BG: My best friend is 22. She cheated on her husband, the stinky brown stuff hit the fan, and the emotional abuse really started to get heavy. She feels like she deserves it because of what she did. END BG.
I told my mother of the most recent altercation (in which he went to jail for putting his hands on her (the first time something physical has happened)). I also told her about something my best friend said to me that just goes to show how emotionally abused she is. My mother then said, "Tell her to grow up." I was down right insulted and wanted to tell my mother something including expletives. I did not, and of course, would never. I did, however, say, "No, mom, it's not about growing up; it's about being emotionally abused." My mother replied, "No, she needs to grow up." I think it was only years of conditioning to not backtalk my mother that kept my mouth shut; or a miracle.

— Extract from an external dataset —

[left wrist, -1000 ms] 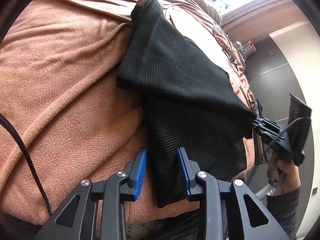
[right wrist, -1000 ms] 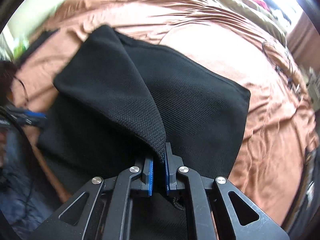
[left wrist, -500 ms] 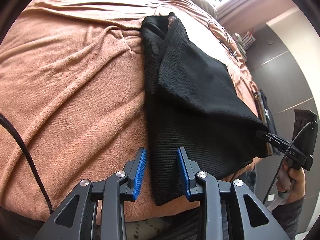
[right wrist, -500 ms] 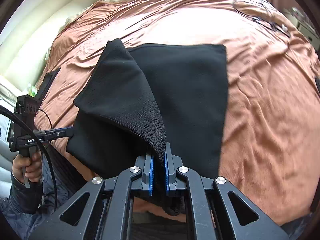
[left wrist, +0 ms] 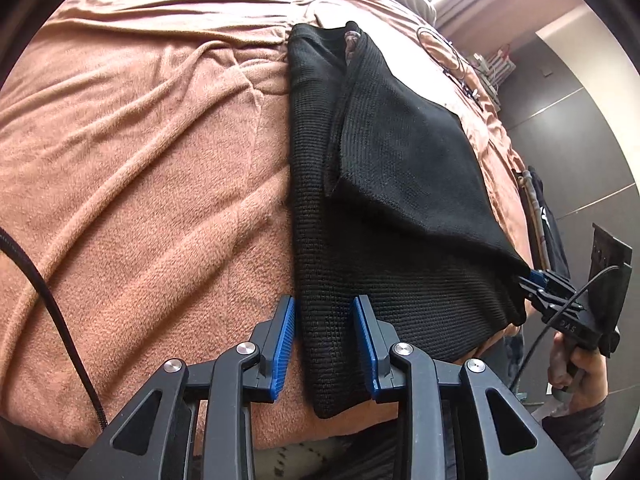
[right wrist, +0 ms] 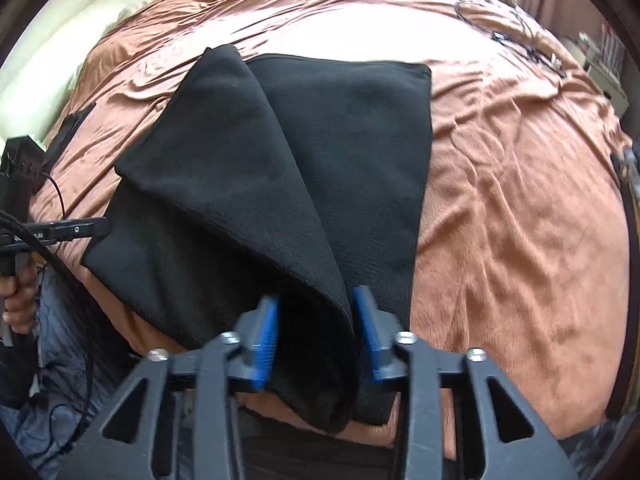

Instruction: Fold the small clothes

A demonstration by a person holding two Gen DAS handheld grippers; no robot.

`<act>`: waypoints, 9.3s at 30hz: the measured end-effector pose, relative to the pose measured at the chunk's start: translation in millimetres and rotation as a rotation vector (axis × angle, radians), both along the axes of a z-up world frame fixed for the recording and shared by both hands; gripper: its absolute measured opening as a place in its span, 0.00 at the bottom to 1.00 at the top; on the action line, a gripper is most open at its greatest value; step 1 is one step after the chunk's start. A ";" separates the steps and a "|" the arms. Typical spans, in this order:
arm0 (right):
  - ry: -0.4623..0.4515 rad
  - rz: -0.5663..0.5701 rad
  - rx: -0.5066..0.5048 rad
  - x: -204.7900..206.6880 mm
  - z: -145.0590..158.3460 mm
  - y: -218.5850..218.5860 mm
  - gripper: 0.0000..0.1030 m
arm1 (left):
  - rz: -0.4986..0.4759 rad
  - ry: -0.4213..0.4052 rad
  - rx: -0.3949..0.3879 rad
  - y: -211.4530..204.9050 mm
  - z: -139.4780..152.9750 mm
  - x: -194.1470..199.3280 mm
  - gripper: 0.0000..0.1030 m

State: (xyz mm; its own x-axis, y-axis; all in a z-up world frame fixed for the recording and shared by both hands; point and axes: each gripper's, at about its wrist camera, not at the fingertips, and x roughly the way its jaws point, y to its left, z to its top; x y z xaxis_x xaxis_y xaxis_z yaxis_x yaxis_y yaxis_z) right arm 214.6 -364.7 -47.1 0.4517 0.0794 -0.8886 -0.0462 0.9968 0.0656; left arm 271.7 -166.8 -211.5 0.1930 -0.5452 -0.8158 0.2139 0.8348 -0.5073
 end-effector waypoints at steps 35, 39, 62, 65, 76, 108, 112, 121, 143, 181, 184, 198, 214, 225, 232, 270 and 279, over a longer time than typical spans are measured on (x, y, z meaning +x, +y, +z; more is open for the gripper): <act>0.028 -0.050 -0.052 3.0 7.6 -16.3 0.55 | -0.003 0.003 -0.036 -4.6 -7.9 2.2 0.28; -0.010 -0.025 -0.115 0.5 28.9 1.1 0.60 | 0.008 0.003 -0.080 2.5 -6.6 1.5 0.28; 0.016 0.326 -0.341 63.9 -5.8 130.9 0.60 | 0.034 0.015 -0.182 28.2 -11.3 6.3 0.28; 0.012 0.320 -0.352 74.6 -14.1 129.3 0.60 | 0.029 0.014 -0.169 28.7 -14.4 4.6 0.25; -0.031 0.222 -0.343 106.0 -23.7 110.1 0.14 | 0.010 0.002 -0.114 22.2 -15.9 4.8 0.20; -0.066 -0.275 0.173 91.7 -19.8 -100.0 0.47 | 0.011 0.027 -0.100 8.3 -8.6 17.9 0.22; -0.019 -0.245 0.266 71.1 -31.3 -108.7 0.47 | 0.018 0.039 -0.105 6.3 -9.1 18.3 0.26; 0.024 -0.246 0.334 18.6 -55.3 -106.3 0.52 | 0.009 0.065 -0.116 7.9 -11.8 4.9 0.28; -0.088 -0.295 0.469 -60.2 -57.9 -99.8 0.12 | 0.005 0.034 -0.143 23.0 6.2 -19.4 0.08; -0.124 -0.199 0.543 35.6 -74.4 -99.2 0.65 | 0.015 0.008 -0.079 36.0 2.7 48.0 0.45; -0.110 -0.205 0.562 61.8 -84.3 -102.6 0.65 | 0.021 0.021 -0.095 35.1 -0.9 66.0 0.42; -0.133 -0.187 0.687 145.9 -111.2 -119.9 0.64 | 0.032 0.050 -0.134 22.0 -13.5 139.1 0.37; -0.101 -0.106 0.582 194.5 -112.5 -100.7 0.27 | 0.035 0.015 -0.122 -3.7 -15.8 198.6 0.24; -0.156 -0.093 0.520 178.6 -82.5 -89.7 0.12 | 0.021 -0.053 -0.131 -7.2 9.8 191.7 0.09; -0.220 -0.052 0.504 156.0 -50.3 -71.9 0.10 | 0.006 -0.113 -0.177 -2.3 44.9 177.9 0.09; -0.642 0.320 0.296 -55.3 132.0 89.2 0.09 | 0.128 -0.644 -0.328 185.8 311.8 -2.5 0.08; -0.649 0.470 0.305 -51.7 139.2 159.3 0.09 | 0.231 -0.709 -0.285 276.9 326.9 -32.1 0.08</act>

Now, the thing with my mom is that if she disagrees with it, it's wrong. For example, using the current situation: there is no possibility that my best friend was emotionally abused because her actions are only a result of immaturity; there is absolutely no way it could be anything else. It is mostly useless to argue with my mother about those sorts of things, the things in which if she does not agree with it then it must be wrong; but I'm tired of being insulted, even if it is for my friend's benefit.
If I was to tell my mother that she insulted me, one of three things would occur. 1) She would get angry at me, would start to argue her point, and would not let me get a word in edgewise. Furthermore, nothing I could say would change her mind about her viewpoint; and I would spend the rest of the day on her bad side, which would only make me angrier because I had done nothing wrong!. 2) She would shrug and say, "Oh, well," which may be followed by, "What do you want me to say?" Even if I did reply, "How about sorry?" she would go on to say that she was not sorry. 3) She would apologize, but it would be short and seem almost insincere.
I am going off of 23 years of experience with my mom as to why I think the aforementioned things. My question is, when my best friend comes up again, what do I say to my mom? FWIW, my mom is a medical doctor; she knows the signs of mental abuse and knows that it is real. I have no idea why she suddenly thinks that this is a matter of simply growing up instead of a response to mental abuse.
(P.S. I would not classify my mother is a toxic person, but there are certainly some things that may make her seem that way.)